# Developer notes

Here follows some (not yet so well organized) documentation and developer notes for our ideas about an ANSI CL linear algebra library.

## Matrix creation

Q: How do I create a matrix?

1. Using a library function, as in Matlab: ones, zeros, constant, identity, gallery function, etc.
2. Read a matrix in from a file (e.g. in MatrixMarket dense format -- we have C code for that already)
3. Call some function that operates on a matrix and returns a matrix, e.g. factorization (not in place)

## Dense matrix storage

Q: How is the data in a matrix stored?

We give a full discussion of the 2-D Lisp array vs. 1-D Lisp array vs. 1-D C array question in the Design Alternatives document.

LAPACK supports a number of storage schemes for specialized matrix structures. Triangular matrices may be unit-diagonal or no. Triangular, symmetric, Hermitian, banded, tridiagonal, etc. matrices may use full or packed storage. LAPACK uses a special kind of packed storage for orthogonal matrices from e.g. a QR or SVD routine. Depending on the storage type, we should dispatch to the appropriate BLAS / LAPACK routine. In some cases routines may not be available: we should either write our own (difficult, especially if we want optimized versions) or make a full-storage copy and call the BLAS / LAPACK on that, then copy back if necessary.

Matlab does things like examine all the entries of a matrix to figure out the optimal matrix solver routine (e.g. if upper triangular, use a backward solve). However, there is no way in Matlab to "tag" a matrix as e.g. upper triangular, in order to save that cost. Tagging is prone to errors and if correctness is to be preserved, any matrix update routine must check and potentially modify the tags. For example, if we tag a matrix A as upper triangular, then get a matrix view of the lower triangle and add nonzero elements to it, A is no longer upper triangular.

What may make sense instead of a user-controlled tagging scheme is a system-controlled scheme. It's pretty rare that a user creates an upper triangular matrix knowing that it's upper triangular. Usually such matrices come from a factorization routine. The routine can tag the representation. If the user then modifies the representation, the tag is lost and it becomes a regular matrix.

What may be a good idea is to expose an interface to expensive things like runtime tests. For example:

(solve A b)
may do a full O(n^3) LU factorization of A to solve Ax = b, but
(solve (expose-structure A) b)
may be able to tag A as e.g. upper triangular and thus let solve dispatch to the appropriate more efficient routine. Subsequent modifications of A then "lose" the structure tag.
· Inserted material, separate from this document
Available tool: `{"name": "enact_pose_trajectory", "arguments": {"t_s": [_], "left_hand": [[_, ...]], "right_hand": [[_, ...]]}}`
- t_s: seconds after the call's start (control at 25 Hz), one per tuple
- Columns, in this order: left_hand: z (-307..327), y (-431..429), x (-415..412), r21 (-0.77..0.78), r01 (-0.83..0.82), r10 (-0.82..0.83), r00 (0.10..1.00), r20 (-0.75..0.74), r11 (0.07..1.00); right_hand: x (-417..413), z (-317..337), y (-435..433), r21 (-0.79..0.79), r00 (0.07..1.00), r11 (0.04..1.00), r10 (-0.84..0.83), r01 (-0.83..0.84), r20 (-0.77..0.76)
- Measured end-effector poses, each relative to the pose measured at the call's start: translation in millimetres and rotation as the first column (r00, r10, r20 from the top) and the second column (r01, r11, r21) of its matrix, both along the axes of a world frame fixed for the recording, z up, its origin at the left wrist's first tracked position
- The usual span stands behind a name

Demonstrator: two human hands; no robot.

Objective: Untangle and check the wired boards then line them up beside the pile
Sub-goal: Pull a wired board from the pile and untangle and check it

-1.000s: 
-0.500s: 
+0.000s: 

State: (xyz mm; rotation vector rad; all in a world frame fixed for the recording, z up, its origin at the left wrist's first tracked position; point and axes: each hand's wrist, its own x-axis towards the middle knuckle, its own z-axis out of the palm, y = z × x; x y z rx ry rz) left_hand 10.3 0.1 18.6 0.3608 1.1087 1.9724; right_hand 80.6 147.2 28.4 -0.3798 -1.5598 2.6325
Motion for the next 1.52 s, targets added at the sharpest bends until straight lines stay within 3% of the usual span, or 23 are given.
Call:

This explicit-tuning principle works like Rich Vuduc's OSKI sparse matrix code. Tuning operations on sparse matrices may be expensive, so the user must initiate them explicitly. In a tight loop with small matrices, O(n^2) tests for structure have a significant cost and should not be undertaken without a user request.

Later on, if we want sparse matrix support, we can exploit OSKI, which supports a rich set of sparse matrix operations, as well as my own Sparse Matrix Converter for type conversions and I/O. We can also call in some sparse factorization packages like SuperLU.

## Matrices and matrix views

Q: What is the difference between a matrix and a matrix view?

You can think of a MATRIX as "a pointer to the actual matrix." When it is garbage-collected, the data goes away. If a function returns a matrix, that returned object is independent of any objects given to the function.

A matrix view (MATVIEW), in contrast, is like a reference to some submatrix of a MATRIX. It doesn't store any actual data but only gives you a means to access that data as if it were conceptually a matrix in itself. If you modify an element of a MATVIEW, it modifies the corresponding element in the MATRIX from which the MATVIEW was derived. If a MATVIEW is GC'd, nothing happens to the original data or the MATRIX which wraps that data.

There are two kinds of matrix views (supported thus far): window, and strided. A window matrix view is a block of elements in the matrix. The 2-d indices of the elements in the block are consecutive. A strided matrix view takes elements separated by a constant stride0 in the column index and a constant stride1 in the row index from the original matrix. Other matrix view types may be supported if there is interest.

The base class MATRIX-LIKE encompasses both MATRIX and MATVIEW objects.

### Some developer ideas about matrix views

I think it's necessary for a matrix view to have a "pointer" to the original matrix. For example, suppose that we are building a smart Matlab compiler that tries to compute factorizations in place without copying results, whenever possible. We have a script that says the following:

[Q, R] = qr (A);
[L, U] = lu (A(2:4, 2:4));
A(2:4, 2:4) is a WINDOW-MATVIEW of A. The first line may choose to compute the QR factorization of A "in place," that is, overwriting A. The second line takes a subview of A and computes with it. That means the subview needs to know about the original matrix so it can tell the compiler to save a copy of the original matrix (???).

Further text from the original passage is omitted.